I leave the nurse’s station and enter into the waiting room of the outpatient lab at the cancer center in the City of Cleveland. The Rust Belt. People are all around. Mostly older. Majority Black. Universally struggling. Unanimously with cancer cells living in the rivers of their body, carried in there through the effect of living in a world that is constantly falling on you and in you. Not unlike a game of Plinko, but with the pegs bent severely toward the opposite side of winning; the deck stacked even worse than in the gameshow.

In his 1967 book The Ghost in the Machine, Arthur Koestler introduced the concept of a holon, described as a “whole part.” Nothing is separate and nothing is together. Everything is contextualized, nested. Everything flows into everything else, then exits the same way it enters. An atom is part of a molecule, a molecule part of a cell, a cell part of an organ, an organ part of a body, a body part of a household, a household part of a neighborhood, a neighborhood part of a city, a city part of a state which, in turn, is part of a nation-state which, in turn, is part of the geopolitical body politic we call “globalization.”

Up top, there sit the overachievers, the go-getters, the Ivy Leaguers, or those born into it: the Jared’s, Ivanka’s, and the like. Yet what goes up must come down. That’s the essence of power. Decisions are made by the few that trickle down through the many, doing so across geographic scales that hierarchically drift from international edicts to federal laws to state and local ordinances to street wisdom to hate and love in the household, where it all ultimately lands with a thud into the geography of the body.

It’s the ultimate proving ground of how we are doing.

A tumor. A murmur. An infection. A wheeze. A rash. A bullet. A syringe. A voice in the head. No voice. A feeling of hope. Not the feeling of hope. A whimper. A wail. A laugh. An inspiration. A concussion. A deep breath. An asphyxiation. These are the outcomes that matter. We can talk innovation, creative destruction, artificial intelligence, “big” government v. “small” government, Gross Domestic Product, secular stagnation, labor market bifurcation, income inequality, workforce readiness, Wall Street nonsense, real estate nonsense, etc. until we are blue in the face. And we do. America is one big blue avatar that’s bloated in its delusion and uncatchable in its breath, a choking made possible by the fact that we refuse to acknowledge that the term “late capitalism” is just a proxy for the fact that we’ve been making shit up for some time.

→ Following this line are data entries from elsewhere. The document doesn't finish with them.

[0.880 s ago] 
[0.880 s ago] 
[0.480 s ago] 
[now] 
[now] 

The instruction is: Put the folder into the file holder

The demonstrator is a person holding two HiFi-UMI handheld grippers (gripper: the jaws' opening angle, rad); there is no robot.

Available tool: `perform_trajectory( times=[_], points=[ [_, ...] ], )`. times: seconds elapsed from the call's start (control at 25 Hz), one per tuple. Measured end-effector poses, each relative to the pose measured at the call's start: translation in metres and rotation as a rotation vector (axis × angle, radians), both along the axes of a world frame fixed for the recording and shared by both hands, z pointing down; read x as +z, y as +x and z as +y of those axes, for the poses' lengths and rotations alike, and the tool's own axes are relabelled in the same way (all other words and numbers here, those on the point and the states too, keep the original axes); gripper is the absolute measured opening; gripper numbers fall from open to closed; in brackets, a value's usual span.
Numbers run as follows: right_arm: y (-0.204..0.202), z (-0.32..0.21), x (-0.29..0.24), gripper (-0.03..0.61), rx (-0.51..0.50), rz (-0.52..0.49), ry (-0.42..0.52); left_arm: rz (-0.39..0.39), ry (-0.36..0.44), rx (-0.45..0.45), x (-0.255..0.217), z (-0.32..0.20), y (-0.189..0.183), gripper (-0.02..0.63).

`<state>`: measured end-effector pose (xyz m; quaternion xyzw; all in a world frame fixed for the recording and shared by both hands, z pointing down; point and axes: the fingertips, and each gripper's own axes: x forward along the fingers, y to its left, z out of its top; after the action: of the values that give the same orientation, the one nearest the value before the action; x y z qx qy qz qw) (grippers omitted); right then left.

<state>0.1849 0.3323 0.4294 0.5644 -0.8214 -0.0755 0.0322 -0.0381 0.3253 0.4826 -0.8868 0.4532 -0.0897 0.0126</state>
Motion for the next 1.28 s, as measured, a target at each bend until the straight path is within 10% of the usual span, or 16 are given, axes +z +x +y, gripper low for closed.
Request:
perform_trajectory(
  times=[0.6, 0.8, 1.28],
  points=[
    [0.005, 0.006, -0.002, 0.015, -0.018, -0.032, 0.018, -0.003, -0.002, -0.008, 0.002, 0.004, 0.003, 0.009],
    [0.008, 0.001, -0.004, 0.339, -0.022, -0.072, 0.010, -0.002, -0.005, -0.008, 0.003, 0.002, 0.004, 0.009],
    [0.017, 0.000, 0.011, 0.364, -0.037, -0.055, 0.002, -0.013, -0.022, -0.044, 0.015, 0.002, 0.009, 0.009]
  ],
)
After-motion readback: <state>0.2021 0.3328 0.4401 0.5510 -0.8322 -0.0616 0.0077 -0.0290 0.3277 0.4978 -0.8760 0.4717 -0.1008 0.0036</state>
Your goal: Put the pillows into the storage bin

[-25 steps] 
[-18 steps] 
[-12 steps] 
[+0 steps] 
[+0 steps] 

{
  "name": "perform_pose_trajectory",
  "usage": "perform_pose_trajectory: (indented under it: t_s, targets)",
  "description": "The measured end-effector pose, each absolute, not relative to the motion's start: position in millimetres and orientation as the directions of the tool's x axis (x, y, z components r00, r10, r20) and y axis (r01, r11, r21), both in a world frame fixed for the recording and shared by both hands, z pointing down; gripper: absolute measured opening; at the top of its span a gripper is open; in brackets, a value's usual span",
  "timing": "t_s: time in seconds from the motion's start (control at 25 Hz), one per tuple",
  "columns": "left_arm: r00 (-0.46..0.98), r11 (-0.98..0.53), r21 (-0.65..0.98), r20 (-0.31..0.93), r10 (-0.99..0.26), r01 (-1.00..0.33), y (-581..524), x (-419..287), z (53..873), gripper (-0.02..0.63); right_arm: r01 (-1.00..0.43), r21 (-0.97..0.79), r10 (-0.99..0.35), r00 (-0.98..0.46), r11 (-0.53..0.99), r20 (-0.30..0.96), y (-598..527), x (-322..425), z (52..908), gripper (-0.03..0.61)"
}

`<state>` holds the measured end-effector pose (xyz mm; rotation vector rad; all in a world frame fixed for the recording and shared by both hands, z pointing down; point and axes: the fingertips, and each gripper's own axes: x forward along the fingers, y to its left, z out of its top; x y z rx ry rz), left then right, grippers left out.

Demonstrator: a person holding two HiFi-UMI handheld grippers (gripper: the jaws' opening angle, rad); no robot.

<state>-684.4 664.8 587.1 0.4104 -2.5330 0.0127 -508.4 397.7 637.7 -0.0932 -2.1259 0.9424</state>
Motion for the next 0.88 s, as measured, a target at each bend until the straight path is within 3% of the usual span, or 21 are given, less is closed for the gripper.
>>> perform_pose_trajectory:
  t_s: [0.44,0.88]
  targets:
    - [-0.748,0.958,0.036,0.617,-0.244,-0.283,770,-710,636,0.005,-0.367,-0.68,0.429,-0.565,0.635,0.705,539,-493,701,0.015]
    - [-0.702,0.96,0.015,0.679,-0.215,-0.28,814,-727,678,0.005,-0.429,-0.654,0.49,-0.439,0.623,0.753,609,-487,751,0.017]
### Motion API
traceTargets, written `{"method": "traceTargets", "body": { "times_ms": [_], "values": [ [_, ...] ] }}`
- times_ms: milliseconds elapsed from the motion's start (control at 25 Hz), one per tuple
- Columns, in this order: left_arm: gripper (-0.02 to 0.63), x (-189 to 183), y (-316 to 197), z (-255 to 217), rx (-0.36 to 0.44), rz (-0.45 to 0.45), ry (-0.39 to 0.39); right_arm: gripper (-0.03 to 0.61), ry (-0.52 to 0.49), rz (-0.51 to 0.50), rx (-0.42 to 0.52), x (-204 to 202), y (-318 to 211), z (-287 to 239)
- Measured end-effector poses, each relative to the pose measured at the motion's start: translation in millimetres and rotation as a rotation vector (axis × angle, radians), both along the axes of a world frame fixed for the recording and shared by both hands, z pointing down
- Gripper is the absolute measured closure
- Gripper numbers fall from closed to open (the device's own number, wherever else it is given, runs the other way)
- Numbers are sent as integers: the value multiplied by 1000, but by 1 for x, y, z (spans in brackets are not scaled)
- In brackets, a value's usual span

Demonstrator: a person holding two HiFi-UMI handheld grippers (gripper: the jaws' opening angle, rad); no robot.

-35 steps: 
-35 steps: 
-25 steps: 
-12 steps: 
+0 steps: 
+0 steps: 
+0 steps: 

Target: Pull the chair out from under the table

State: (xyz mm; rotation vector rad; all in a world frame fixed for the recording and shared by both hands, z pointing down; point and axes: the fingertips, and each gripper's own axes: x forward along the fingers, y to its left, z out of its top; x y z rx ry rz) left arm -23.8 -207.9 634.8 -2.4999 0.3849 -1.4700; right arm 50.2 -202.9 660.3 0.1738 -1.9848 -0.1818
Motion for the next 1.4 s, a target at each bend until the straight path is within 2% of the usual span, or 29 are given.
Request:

A COVID-era New York Times headline concedes: “Too Big to Fail: The Entire Private Sector.”

Matter of fact, the discipline of economics may be the most foolhardy endeavor we have ever pretended so hard upon, if only because economists aren’t too good at doing the “science” part of the social science discipline. An International Monetary Fund (IMF) study, for instance, analyzed economists’ ability to forecast recessions, which is the meteorologist equivalent of predicting hurricanes or the epidemiologist equivalent of predicting pandemics. The IMF researchers appeared to linguistically turn themselves into knots by what they found, concluding that the “forecasts by the private sector and the official sector are virtually identical…both are equally good at missing recessions.” So, tied for first in being bad. The IMF study ends by noting “strong booms are also missed, providing suggestive evidence for…the view that behavioral factors—the reluctance to absorb either good or bad news—play a role in the evolution of forecasts.”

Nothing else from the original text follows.